To prevail on a breach of contract claim, the plaintiff must establish "the existence of a contract, the plaintiff's performance pursuant to the contract, the defendant's breach of his or her contractual obligations, and damages resulting from the breach" (Dee v Rakower, 112 AD3d 204, 208-209 [2013]; see Elisa Dreier Reporting Corp. v Global NAPS Networks, Inc., 84 AD3d 122, 127 [2011]). "The fundamental, neutral precept of contract interpretation is that agreements are construed in accord with the parties' intent" (Greenfield v Philles Records, 98 NY2d 562, 569 [2002]; see PSCW, Inc. v Monaco, 216 AD3d 820, 821 [2023]). "The best evidence of what parties to a written agreement intend is what they say in their writing" (Greenfield v Philles Records, 98 NY2d at 569 [internal quotation marks omitted]; see Donohue v Cuomo, 38 NY3d 1, 12 [2022]). Therefore, "a written agreement that is complete, clear and unambiguous on its face must be enforced according to the plain meaning of its terms" (Greenfield v Philles Records, 98 NY2d at 569; see NRT NY, LLC v Harding, 131 AD3d 952, 954 [2015]; Schonfeld v Saucedo, 159 AD3d 756, 758 [2018]). "Where a contract was negotiated between sophisticated, counseled business people negotiating at arm's length, courts should be especially reluctant to interpret an agreement as impliedly stating something which the parties specifically did not include" (PSCW, Inc. v Monaco, 216 AD3d at 822 [internal quotation marks and alterations omitted]; see Vermont Teddy Bear Co. v 538 Madison Realty Co.,1 NY3d470, 475 [2004]; Schonfeld v Saucedo, 159 AD3d at 758).

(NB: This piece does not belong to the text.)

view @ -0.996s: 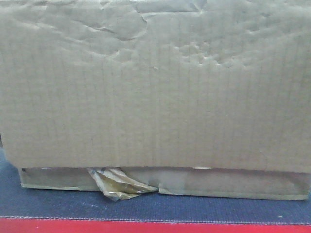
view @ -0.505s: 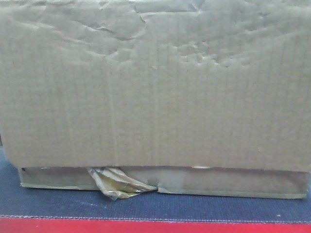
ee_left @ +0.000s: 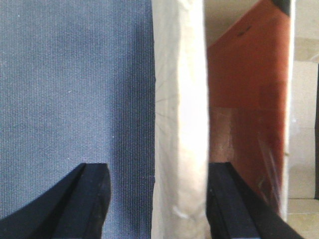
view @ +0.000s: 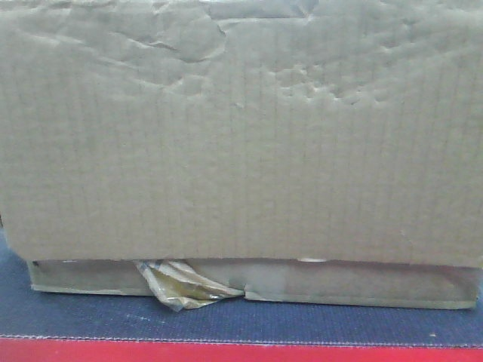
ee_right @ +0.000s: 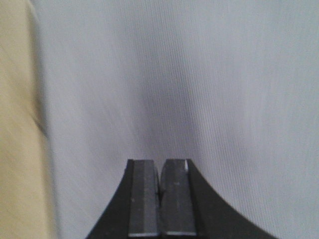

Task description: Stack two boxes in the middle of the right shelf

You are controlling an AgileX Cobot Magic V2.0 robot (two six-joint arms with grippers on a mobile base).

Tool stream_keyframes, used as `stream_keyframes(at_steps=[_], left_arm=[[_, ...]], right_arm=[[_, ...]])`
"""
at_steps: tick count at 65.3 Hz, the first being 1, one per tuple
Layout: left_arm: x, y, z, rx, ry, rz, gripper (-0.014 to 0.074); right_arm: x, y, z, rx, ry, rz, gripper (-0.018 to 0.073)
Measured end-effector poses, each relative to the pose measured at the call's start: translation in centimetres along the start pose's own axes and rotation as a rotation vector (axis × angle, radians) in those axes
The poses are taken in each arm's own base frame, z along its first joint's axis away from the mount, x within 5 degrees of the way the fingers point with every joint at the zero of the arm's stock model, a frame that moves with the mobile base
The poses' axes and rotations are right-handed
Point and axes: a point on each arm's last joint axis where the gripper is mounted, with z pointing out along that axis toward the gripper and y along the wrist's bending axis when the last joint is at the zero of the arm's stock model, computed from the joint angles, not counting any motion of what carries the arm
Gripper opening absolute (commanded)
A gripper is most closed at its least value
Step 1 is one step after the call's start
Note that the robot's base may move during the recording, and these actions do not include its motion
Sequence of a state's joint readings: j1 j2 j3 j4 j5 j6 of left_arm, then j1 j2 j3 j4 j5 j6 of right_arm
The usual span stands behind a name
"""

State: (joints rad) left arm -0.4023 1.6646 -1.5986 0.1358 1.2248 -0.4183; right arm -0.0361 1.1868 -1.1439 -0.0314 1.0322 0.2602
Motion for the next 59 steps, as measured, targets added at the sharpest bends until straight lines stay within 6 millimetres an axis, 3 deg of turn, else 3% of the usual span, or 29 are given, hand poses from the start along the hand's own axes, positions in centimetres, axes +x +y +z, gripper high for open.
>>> stream_keyframes(at_steps=[17,21,26,31,36,49,59], left_arm=[[0.0,0.0,0.0,0.000,0.000,0.000,0.0318],[0.0,0.0,0.0,0.000,0.000,0.000,0.0318],[0.0,0.0,0.0,0.000,0.000,0.000,0.0318],[0.0,0.0,0.0,0.000,0.000,0.000,0.0318],[0.0,0.0,0.0,0.000,0.000,0.000,0.0318],[0.0,0.0,0.0,0.000,0.000,0.000,0.0318],[0.0,0.0,0.0,0.000,0.000,0.000,0.0318]], right_arm=[[-1.6,4.8,-4.5,-0.069,-0.066,-0.079,-0.0151],[-1.7,5.9,-5.1,-0.099,-0.078,-0.105,-0.0100],[-1.8,6.7,-5.4,-0.118,-0.081,-0.121,0.0050],[-2.0,7.1,-5.0,-0.116,-0.071,-0.119,0.0218],[-2.1,7.4,-4.1,-0.098,-0.039,-0.112,0.0295],[-1.7,9.1,-1.2,-0.067,0.088,-0.133,0.0298],[-1.3,10.8,-0.4,-0.089,0.124,-0.166,0.0298]])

Upon a review of the record, we find that the judgment rendered substantial justice between the parties according to the rules and principles of substantive law (see UDCA 1804-A, 1807-A [a]), as plaintiff failed to meet its prima facie burden. The provisions of the contract [*3]pertaining to cancellation are "clear and unambiguous," and, therefore, should be "enforced according to the plain meaning of [their] terms" (Greenfield v Philles Records, 98 NY2d at 569). Plaintiff did not prove by a preponderance of the evidence that it fulfilled all of its obligations under the contract, and, thus, that defendant was not entitled to cancel the contract and retain a cancellation fee of $5,034, i.e., 5% of the contract price of $100,685. Further, paragraph 7 of the terms and conditions provides that defendant could cancel the contract if (1) plaintiff defaulted, (2) defendant provided written notice of the default, (3) plaintiff failed to cure the default within 10 days of the notice, and (4) defendant provided 10 days further notice that it would be cancelling the contract. The emails submitted at trial do not demonstrate that defendant failed to comply with this provision. Consequently, plaintiff did not establish that it was entitled to a return of the full amount of its deposit.
Accordingly, the judgment is affirmed.
GARGUILO, P.J., WALSH and GOLDBERG-VELAZQUEZ, JJ., concur.